Accessing late-bind field fails

Describe the bug I apologize for the over-generic & cryptic issue title, as it is really hard to summarize the issue in words, so here's the MRE.

To Reproduce

The program looks like this:

# main.ncl
{
  FeatureFile = {
    inputs = {
      a | Number,
      b = a + 2,
    },
    bar,
    baz,
    zab | optional,
    cux = inputs.b * 10
  },
  Feature = {
    inputs = {
      a | Number,
    },
    inputs' = let a = inputs.a in {inputs.a = a},
    files | Array (FeatureFile & inputs')
  },
  feats = {
    x | Feature = 
    {
      files = [
        { 
          bar = 2, 
          baz = 3, 
          zab = x.inputs.a + 10,
        }
      ]
    }
  },
  prof1 = {
    inputs = {
      a,
    },
    features | Array Feature 
    = let a = inputs.a in [
      feats.x & {inputs.a = a}
    ]
  },
  prof1_ = prof1 & {inputs.a = 5},
}

Evaluating the program, providing inputs to the prof1 field, we get the following error:

> nickel eval main.ncl --field=prof1_

error: missing definition for `a`
   ┌─ /tmp/main.ncl:26:26
   │  
13 │       inputs = {
   │ ╭──────────────'
14 │ │       a | Number,
15 │ │     },
   │ ╰─────' in this record
   · │
26 │             zab = x.inputs.a + 10,
   │                   ---------^
   │                   │        │
   │                   │        required here
   │                   accessed here

note: 
   ┌─ /tmp/main.ncl:14:11
   │
14 │       a | Number,
   │           ^^^^^^ bound here

Commenting out line 26, prof1_ evaluates as intended:

{
  features
    | Array Feature
    = [
        {
          files
            | Array (FeatureFile & inputs')
            = [
                {
                  bar = 2,
                  baz = 3,
                  cux = 70,
                  inputs = { a | Number = 5, b = 7, },
                }
              ],
          inputs = { a | Number = 5, },
          "inputs'" = { inputs = { a = 5, }, },
        }
      ],
  inputs = { a = 5, },
}

Expected behavior

prof1_ evaluates to:

{
  features
    | Array Feature
    = [
        {
          files
            | Array (FeatureFile & inputs')
            = [
                {
                  bar = 2,
                  baz = 3,
                  cux = 70,
                  zab = 15,                                # <- `zab` gets the input value correctly
                  inputs = { a | Number = 5, b = 7, },
                }
              ],
          inputs = { a | Number = 5, },
          "inputs'" = { inputs = { a = 5, }, },
        }
      ],
  inputs = { a = 5, },
}

It feels like zab should be able to access the defined inputs.a.

Environment

OS name + version: NixOS 23.11
Version of the code: nickel-lang-cli nickel 1.6.0 (rev 3441781)

Additional context Add any other context about the problem here.

The issue is the following:

In the definition of x, you rely on the fact that x is a field of a recursive record and can thus

Refer to itself recursively
Be lazily merged later on and recomputed from there

Which is fair.
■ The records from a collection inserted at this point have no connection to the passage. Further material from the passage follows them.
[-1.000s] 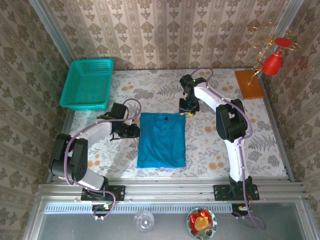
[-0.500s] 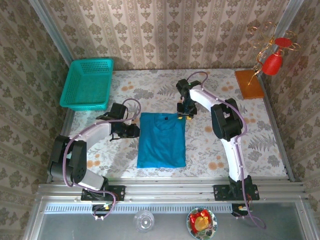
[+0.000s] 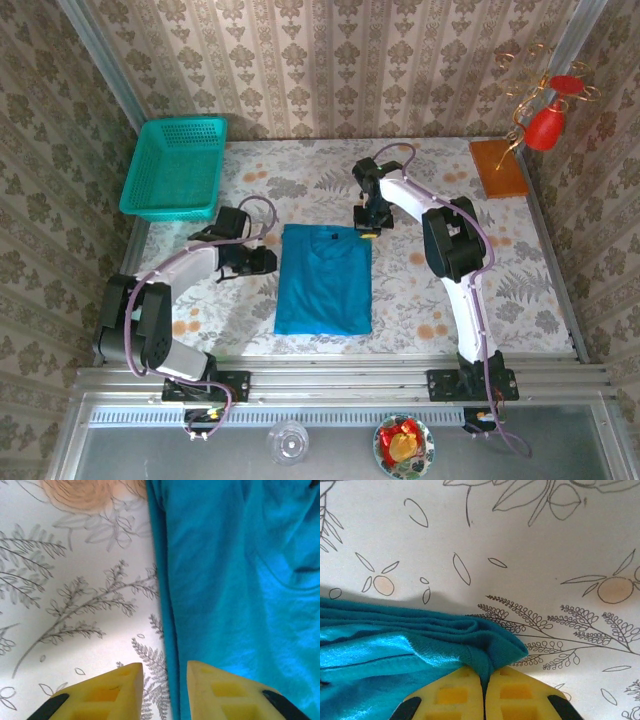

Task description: Fold the inside-out t-shirt

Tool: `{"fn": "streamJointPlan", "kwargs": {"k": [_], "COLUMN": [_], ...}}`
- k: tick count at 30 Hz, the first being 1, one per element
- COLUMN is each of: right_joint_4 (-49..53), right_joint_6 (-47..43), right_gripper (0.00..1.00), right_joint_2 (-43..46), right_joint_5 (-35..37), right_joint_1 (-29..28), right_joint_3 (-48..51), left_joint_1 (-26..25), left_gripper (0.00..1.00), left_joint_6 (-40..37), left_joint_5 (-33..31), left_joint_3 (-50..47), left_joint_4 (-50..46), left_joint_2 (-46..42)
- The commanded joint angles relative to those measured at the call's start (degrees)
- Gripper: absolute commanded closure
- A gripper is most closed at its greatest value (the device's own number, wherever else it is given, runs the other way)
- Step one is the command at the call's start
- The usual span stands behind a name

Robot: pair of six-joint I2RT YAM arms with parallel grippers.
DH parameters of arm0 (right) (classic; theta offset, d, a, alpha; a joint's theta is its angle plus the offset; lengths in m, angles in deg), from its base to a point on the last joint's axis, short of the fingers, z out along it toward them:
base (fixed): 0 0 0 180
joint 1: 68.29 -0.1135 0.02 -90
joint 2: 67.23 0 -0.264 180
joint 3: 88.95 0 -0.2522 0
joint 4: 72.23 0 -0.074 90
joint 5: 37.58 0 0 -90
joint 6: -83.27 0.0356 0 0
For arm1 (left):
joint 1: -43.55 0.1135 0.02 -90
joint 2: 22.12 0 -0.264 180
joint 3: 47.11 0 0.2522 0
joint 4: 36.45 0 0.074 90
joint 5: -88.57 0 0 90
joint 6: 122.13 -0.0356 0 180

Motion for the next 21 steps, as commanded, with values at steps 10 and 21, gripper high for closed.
{"fn": "streamJointPlan", "kwargs": {"k": [10, 21], "right_joint_4": [-2.1, -1.1], "right_joint_6": [-7.1, -6.6], "right_gripper": [0.96, 0.94], "right_joint_2": [-8.9, -7.0], "right_joint_5": [-8.1, -6.3], "right_joint_1": [-1.9, -2.1], "right_joint_3": [-8.9, -7.5], "left_joint_1": [4.1, 3.6], "left_gripper": [0.56, 0.53], "left_joint_6": [8.9, 6.3], "left_joint_5": [1.6, -3.8], "left_joint_3": [9.5, 15.4], "left_joint_4": [9.1, 4.6], "left_joint_2": [10.3, 17.7]}}
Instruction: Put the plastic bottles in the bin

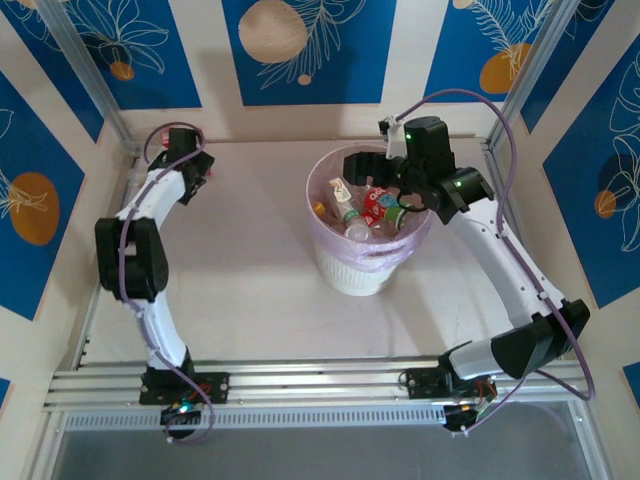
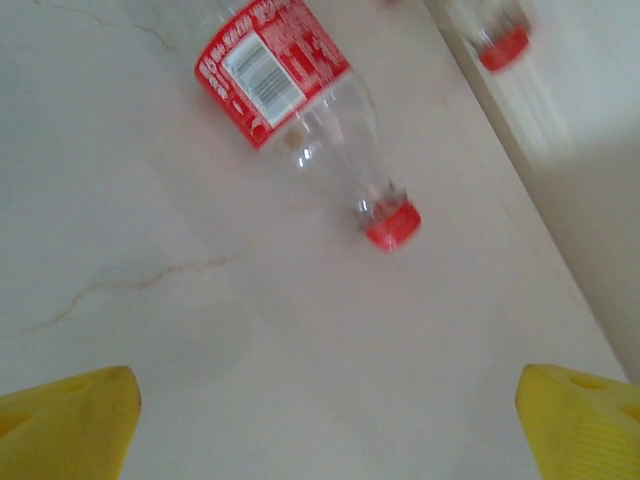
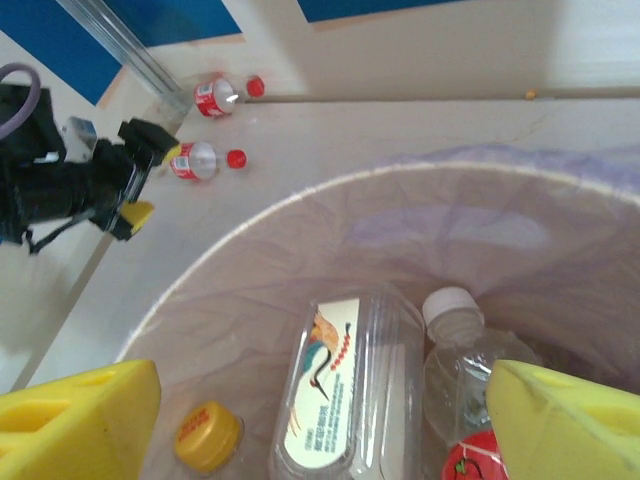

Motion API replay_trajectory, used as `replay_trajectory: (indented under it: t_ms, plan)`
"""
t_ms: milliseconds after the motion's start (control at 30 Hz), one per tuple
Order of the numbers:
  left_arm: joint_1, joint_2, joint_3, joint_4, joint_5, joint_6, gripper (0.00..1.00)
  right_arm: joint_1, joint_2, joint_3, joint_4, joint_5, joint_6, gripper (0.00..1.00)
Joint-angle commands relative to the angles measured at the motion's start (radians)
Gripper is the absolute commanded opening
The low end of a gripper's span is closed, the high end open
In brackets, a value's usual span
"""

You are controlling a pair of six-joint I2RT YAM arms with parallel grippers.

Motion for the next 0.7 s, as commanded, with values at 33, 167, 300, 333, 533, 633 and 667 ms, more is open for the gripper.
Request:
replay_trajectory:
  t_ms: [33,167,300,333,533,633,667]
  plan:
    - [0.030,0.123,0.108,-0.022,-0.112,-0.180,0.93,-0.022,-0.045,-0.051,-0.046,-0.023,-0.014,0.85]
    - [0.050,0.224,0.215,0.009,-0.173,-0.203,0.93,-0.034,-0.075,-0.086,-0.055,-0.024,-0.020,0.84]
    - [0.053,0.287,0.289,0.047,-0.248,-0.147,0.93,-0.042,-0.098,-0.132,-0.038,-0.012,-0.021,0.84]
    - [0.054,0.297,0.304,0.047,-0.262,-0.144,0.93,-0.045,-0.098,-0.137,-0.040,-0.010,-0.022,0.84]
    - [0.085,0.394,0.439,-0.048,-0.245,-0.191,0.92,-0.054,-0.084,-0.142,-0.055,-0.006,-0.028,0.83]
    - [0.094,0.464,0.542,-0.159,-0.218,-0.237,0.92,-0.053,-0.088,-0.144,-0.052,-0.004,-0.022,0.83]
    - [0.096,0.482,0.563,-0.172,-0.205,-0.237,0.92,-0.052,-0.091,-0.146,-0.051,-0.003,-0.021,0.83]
However, line 37, you do:

feats.x & {inputs.a = a}

This is projecting the x field out of its original record. When a field from a recursive record is accessed, it must be computed with the values of its siblings known at the time. That is, in some sense, you "freeze" x at a point where it doesn't have any inputs field (at least regarding to its siblings - of course, if x is itself a recursive record with intra-dependencies, those can still be merged and updated without issues).

Merging it with subsequent data won't cause the field to recompute, because Nickel considers that x has a dependency over itself, and this information is lost when accessing the field - as there isn't even a notion of an x anymore outside of the original record - and so subsequent merge won't cause the value of files to be recomputed.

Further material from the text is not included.